What to produce: Transcribe only the lines of the listing below from the one holding "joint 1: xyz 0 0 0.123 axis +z" through the one holding "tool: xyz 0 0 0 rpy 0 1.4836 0", inclusive, without any change.
------ Information provided
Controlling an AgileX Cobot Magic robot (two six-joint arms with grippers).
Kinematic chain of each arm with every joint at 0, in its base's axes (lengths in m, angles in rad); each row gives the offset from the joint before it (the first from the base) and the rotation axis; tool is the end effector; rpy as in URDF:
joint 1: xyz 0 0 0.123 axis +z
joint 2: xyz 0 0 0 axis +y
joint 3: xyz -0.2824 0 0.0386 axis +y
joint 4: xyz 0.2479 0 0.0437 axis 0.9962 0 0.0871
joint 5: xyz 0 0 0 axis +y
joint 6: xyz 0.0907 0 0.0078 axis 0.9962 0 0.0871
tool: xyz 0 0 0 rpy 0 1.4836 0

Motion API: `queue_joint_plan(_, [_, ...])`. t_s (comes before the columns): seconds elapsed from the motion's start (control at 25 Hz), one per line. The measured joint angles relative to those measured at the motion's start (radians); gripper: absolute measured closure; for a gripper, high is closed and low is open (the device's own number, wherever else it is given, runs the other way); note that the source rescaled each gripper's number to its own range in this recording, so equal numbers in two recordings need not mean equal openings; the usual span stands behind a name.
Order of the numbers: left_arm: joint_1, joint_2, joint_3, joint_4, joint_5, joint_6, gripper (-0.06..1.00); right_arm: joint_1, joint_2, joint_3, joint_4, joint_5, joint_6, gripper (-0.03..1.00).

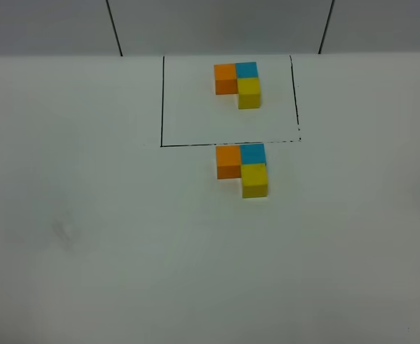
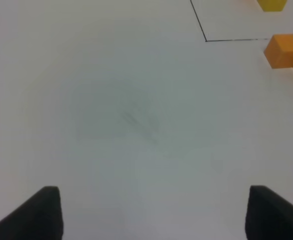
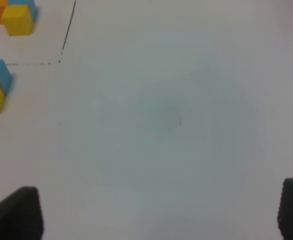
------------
Answer box:
joint 1: xyz 0 0 0.123 axis +z
joint 2: xyz 0 0 0 axis +y
joint 3: xyz -0.2824 0 0.0386 axis +y
joint 4: xyz 0.2479 0 0.0437 axis 0.9962 0 0.0871
joint 5: xyz 0 0 0 axis +y
joint 6: xyz 0.0907 0 0.0078 axis 0.9962 0 0.0871
tool: xyz 0 0 0 rpy 0 1.4836 0

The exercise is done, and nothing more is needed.